Provided data.
BEGIN
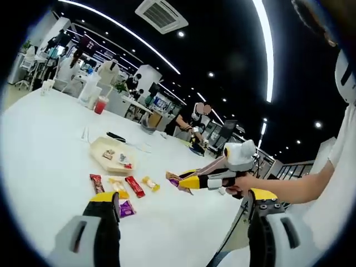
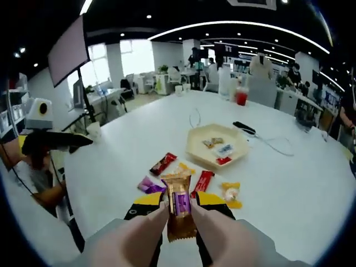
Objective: Place the target food into the container with the food tongs after gripping and lifting it, then release it inside without dropping or visibly crushing the food.
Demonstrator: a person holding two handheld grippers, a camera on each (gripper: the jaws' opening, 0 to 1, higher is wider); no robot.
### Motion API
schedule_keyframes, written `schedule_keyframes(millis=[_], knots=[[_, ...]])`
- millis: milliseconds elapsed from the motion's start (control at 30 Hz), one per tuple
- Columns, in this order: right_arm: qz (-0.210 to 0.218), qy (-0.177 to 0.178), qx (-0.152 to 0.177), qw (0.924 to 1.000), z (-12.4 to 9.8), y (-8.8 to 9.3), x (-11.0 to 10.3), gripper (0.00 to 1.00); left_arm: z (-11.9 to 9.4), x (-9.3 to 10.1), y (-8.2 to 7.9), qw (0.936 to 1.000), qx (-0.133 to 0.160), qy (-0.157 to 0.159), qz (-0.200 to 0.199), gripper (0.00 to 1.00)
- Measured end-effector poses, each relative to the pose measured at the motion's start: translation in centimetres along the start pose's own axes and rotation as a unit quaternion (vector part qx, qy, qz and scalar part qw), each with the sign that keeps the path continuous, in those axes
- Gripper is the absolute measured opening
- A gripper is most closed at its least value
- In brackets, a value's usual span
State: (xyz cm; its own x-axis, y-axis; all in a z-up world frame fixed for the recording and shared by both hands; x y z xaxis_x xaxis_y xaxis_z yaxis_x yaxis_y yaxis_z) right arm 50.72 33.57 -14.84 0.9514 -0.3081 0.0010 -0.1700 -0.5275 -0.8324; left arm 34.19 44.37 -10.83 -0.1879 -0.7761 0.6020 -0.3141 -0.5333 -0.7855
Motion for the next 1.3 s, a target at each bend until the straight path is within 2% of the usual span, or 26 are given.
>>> schedule_keyframes(millis=[67, 133, 300, 367, 467, 533, 700, 833, 900, 967, 1033, 1100, 1167, 1300], knots=[[0.009, 0.007, 0.008, 0.9999, -0.3, 0.0, -0.2, 0.21, -0.2, 0.0, 0.2, 0.9997, -0.018, -0.002, 0.015, 0.97], [0.018, 0.012, 0.011, 0.9997, -0.2, 0.2, -0.1, 0.21, -0.6, -0.1, -0.1, 0.9996, -0.016, -0.003, 0.023, 0.97], [0.031, 0.016, 0.017, 0.9993, 0.0, 0.1, 0.0, 0.21, -0.6, -1.0, -0.8, 0.9998, 0.008, -0.006, 0.019, 0.98], [0.034, 0.015, 0.019, 0.9991, -0.1, -0.2, 0.0, 0.21, -0.4, -1.5, -0.9, 0.9996, 0.012, -0.019, 0.014, 0.98], [0.029, 0.016, 0.021, 0.9992, 0.1, -0.5, 0.3, 0.21, -0.2, -1.2, -1.7, 0.9989, 0.036, -0.027, 0.011, 0.99], [0.033, 0.017, 0.02, 0.9991, 0.3, -0.6, 0.5, 0.21, -0.2, -1.1, -1.6, 0.9987, 0.037, -0.031, 0.019, 0.99], [0.027, 0.021, 0.026, 0.999, 0.5, -1.0, 0.6, 0.21, -0.1, -1.5, -0.9, 0.999, 0.023, -0.027, 0.027, 0.99], [0.037, 0.02, 0.038, 0.9984, 0.4, -1.5, 0.7, 0.21, -0.1, -2.1, -1.2, 0.9987, 0.014, -0.034, 0.036, 0.99], [0.038, 0.019, 0.038, 0.9984, 0.5, -1.6, 0.7, 0.21, -0.6, -2.1, -2.1, 0.998, 0.029, -0.042, 0.038, 0.99], [0.039, 0.018, 0.04, 0.9983, 0.9, -1.9, 0.8, 0.21, -1.1, -2.2, -2.9, 0.9974, 0.055, -0.043, 0.02, 0.99], [0.045, 0.017, 0.043, 0.9979, 1.3, -2.1, 0.8, 0.21, -1.3, -2.5, -2.8, 0.9972, 0.056, -0.045, 0.019, 0.99], [0.049, 0.015, 0.04, 0.9979, 1.6, -2.3, 0.7, 0.21, -1.4, -3.2, -2.3, 0.9972, 0.044, -0.059, 0.017, 0.99], [0.04, 0.012, 0.044, 0.9982, 1.7, -2.8, 0.6, 0.21, -1.5, -3.2, -2.2, 0.9969, 0.046, -0.061, 0.017, 0.99], [0.029, 0.009, 0.049, 0.9983, 1.7, -3.7, 0.6, 0.21, -1.3, -3.5, -1.3, 0.9968, 0.03, -0.064, 0.038, 0.99]])
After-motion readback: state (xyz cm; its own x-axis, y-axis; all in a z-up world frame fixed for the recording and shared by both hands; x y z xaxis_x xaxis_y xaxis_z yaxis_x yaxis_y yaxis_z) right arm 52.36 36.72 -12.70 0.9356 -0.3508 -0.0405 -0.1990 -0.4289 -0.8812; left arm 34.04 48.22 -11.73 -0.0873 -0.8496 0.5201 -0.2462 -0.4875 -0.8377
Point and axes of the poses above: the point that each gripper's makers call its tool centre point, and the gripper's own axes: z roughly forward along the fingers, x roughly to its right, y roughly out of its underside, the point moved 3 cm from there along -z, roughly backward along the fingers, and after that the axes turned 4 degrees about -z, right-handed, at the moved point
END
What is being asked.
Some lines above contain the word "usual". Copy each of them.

Solution to the problem.
- In brackets, a value's usual span
Motion for the next 1.3 s, a target at each bend until the straight path is within 2% of the usual span, or 26 are given.

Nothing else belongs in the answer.